Discours de la méthode

Après avoir savouré l’évocation des années d’études et des premiers courts métrages dans le livre de Richard Schickel, on peut ouvrir le fort volume de Scorsese by Scorsese et opérer un délectable va-et-vient entre les 2 ouvrages. Celui de Michael Henry Wilson ajoutant aux entretiens (étalés sur près de 40 ans, au fil des films!) une iconographie superbe autant qu’abondante. Des photos extraites des films y figurent évidemment, mais plus qu’elles, ce sont les documents montrant Scorsese au travail, et ceux qui expliquent ce dernier (storyboards, annotations, etc.) qui impressionnent le plus. La manière dont « fonctionne » le cinéaste s’en trouve éclairée de lumineuse manière. Les propos, eux, ont entre autres l’intérêt de traduire l’évolution de l’artiste. Les réponses aux questions récurrentes sur l’écriture, le travail avec les acteurs, le tournage, le montage, précisent au fur et à mesure la méthode Scorsese. La comparaison de ces interviews recueillies au fil du temps par Wilson avec la longue conversation récente menée par Schickel (et où Scorsese ne parle bien sûr plus au présent, mais au passé) traduit l’importance d’un cheminement passant de l’urgence absolue, électrisante, des débuts à la maîtrise (formelle et narrative) de la maturité, puis à une certaine forme de sérénité que l’âge, les paternités éloignées dans le temps, justifient en partie. Le tout sans jamais perdre ce doute profond, cette insécurité qui empêchera toujours le grand cinéaste de prendre quelque film que ce soit, quelque scène à tourner que ce soit, pour argent comptant.

Toujours envie

Il est magnifique de constater à quel point l’homme de 69 ans (depuis le 17 novembre) garde en lui, intacte, la flamme qui alluma son désir de cinéma et que voient briller, intense, les 2 livres paraissant aujourd’hui. Hugo en est la preuve éclatante, non seulement par sa vibrante déclaration d’amour au 7e art des origines, mais aussi par son inventivité formelle, cette jubilation visuelle à utiliser tout le potentiel du cinéma.
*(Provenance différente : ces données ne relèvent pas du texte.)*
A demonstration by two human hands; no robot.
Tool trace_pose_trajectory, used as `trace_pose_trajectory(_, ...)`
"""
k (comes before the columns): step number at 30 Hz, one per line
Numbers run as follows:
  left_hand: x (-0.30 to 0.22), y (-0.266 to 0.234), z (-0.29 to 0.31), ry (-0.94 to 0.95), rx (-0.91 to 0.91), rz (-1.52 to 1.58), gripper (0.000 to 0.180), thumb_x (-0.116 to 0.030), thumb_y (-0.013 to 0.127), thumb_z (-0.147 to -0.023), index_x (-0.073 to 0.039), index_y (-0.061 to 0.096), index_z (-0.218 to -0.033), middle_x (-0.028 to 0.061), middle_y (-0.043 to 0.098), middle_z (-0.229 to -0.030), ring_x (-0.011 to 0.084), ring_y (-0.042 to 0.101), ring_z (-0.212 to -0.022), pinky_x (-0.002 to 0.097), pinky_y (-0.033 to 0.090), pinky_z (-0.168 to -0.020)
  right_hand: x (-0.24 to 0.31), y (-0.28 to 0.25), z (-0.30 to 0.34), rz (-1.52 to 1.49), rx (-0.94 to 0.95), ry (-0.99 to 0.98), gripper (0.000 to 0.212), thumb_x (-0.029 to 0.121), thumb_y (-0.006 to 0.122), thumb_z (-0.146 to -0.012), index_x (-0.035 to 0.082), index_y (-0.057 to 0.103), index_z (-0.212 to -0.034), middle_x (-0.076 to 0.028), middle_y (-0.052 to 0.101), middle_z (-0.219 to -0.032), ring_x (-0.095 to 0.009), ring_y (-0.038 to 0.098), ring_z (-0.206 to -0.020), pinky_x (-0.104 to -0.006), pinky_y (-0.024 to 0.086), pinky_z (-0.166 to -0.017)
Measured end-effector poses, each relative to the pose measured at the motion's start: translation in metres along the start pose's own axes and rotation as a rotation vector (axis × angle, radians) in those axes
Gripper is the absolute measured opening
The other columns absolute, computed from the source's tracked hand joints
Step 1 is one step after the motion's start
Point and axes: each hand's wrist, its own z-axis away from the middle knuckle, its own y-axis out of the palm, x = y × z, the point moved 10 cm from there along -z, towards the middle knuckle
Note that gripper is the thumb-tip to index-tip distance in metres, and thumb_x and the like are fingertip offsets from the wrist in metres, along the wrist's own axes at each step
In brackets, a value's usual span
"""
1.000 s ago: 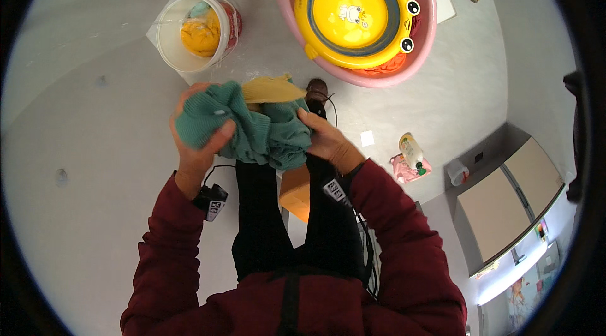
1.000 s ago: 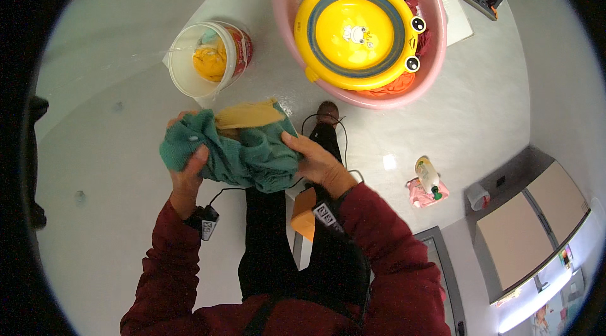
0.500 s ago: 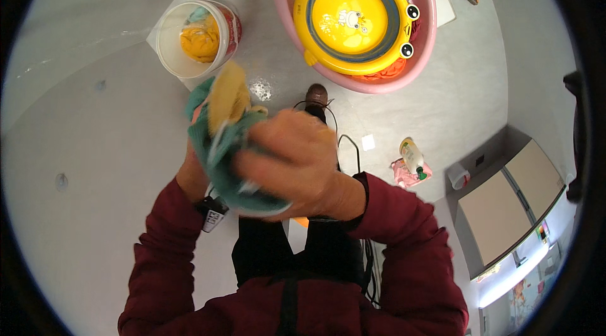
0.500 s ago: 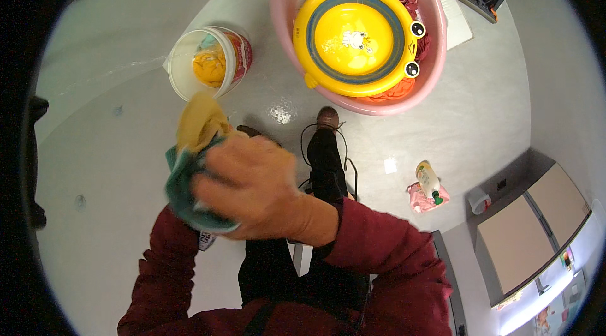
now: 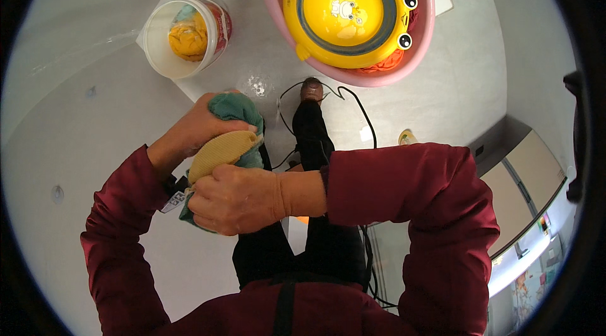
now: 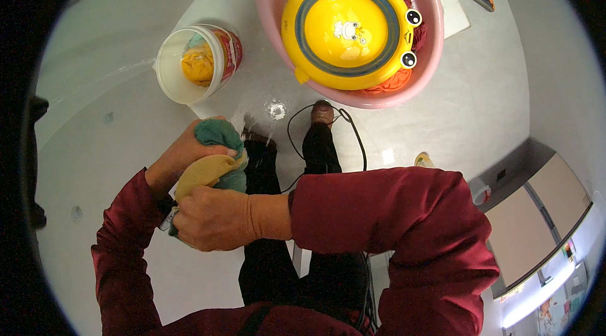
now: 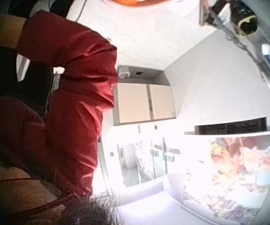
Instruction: The person washes and rinses several pieces of clothing by hand. They scrub a yellow and a green garment in a bucket of soapy water, then rinse them under a shower head and place them into a pink basin.
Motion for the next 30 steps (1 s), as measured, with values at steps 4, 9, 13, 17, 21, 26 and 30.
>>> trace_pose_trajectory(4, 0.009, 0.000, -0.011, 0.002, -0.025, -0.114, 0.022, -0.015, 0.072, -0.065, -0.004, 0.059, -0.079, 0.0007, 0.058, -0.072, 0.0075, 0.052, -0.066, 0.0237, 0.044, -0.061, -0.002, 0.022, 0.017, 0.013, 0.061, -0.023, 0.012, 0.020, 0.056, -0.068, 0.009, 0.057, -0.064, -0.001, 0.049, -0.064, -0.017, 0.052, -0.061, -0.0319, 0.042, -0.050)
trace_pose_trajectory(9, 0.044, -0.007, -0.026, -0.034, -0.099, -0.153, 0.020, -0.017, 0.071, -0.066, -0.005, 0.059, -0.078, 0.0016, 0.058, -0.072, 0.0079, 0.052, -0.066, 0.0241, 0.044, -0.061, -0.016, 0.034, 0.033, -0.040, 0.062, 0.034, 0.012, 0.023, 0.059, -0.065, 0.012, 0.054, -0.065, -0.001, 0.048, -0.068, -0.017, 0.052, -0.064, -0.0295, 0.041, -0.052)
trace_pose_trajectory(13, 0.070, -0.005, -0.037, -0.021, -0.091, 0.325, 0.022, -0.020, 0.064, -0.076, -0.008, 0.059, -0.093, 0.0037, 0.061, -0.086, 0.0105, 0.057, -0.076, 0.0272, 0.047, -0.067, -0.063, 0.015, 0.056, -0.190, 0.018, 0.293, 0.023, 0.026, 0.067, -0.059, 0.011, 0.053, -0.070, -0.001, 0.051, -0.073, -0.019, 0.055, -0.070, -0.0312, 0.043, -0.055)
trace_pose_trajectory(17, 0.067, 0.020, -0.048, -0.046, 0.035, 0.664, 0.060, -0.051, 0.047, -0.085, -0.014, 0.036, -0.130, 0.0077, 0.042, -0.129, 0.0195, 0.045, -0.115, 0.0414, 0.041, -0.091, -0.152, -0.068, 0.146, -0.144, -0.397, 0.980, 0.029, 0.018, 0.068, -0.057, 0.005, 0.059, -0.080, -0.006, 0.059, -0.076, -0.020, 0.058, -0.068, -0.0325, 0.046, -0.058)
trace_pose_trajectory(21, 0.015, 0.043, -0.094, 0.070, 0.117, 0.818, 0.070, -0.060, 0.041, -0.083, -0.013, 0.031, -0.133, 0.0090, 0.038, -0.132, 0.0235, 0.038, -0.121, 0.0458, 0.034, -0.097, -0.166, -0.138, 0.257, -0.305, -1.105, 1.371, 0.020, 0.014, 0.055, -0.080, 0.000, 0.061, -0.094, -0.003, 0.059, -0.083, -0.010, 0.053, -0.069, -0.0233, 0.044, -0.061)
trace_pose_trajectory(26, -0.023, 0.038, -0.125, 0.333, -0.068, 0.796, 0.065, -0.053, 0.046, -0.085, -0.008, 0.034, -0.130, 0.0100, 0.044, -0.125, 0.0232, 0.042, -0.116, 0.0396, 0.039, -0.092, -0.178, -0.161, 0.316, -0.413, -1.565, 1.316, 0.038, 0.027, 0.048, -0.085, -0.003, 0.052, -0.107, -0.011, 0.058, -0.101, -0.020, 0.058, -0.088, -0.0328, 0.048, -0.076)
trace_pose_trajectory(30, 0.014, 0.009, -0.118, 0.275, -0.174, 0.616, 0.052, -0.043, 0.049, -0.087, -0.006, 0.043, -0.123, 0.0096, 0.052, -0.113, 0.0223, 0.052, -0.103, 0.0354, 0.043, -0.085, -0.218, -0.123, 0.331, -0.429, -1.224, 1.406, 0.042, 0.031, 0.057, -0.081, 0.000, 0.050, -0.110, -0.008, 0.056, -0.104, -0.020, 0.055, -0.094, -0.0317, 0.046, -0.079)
Jusqu’à un emploi extraordinairement créatif de la 3D, si lourde aux pieds de tant de réalisateurs s’y voyant contraints (mode et commerce obligent), et qui apparaît si légère entre les mains d’un Martin Scorsese répondant très logiquement aux grincheux qui s’étonnent de son choix: » J’ai toujours aimé la 3D. Nous vivons en 3D, nous voyons en 3D. Alors pourquoi pas? » Le cinéma proche de la vie, même quand il prend l’allure d’un conte? Le cinéma condition de la vie, quand on fut comme lui « séparé du monde » par la maladie? La (belle) réponse à l’écran et dans les pages de 2 livres entre lesquels il ne faut pas choisir. Que de Scorsese, ce Noël, sous le sapin des cinéphiles! l

u SCORSESE BY SCORSESE, DE MICHAEL HENRY

WILSON, ÉDITIONS DES CAHIERS DU CINÉMA, 328 PAGES.

u CONVERSATIONS AVEC MARTIN SCORSESE, DE RICHARD SCHICKEL, ÉDITIONS SONATINE, 606 PAGES.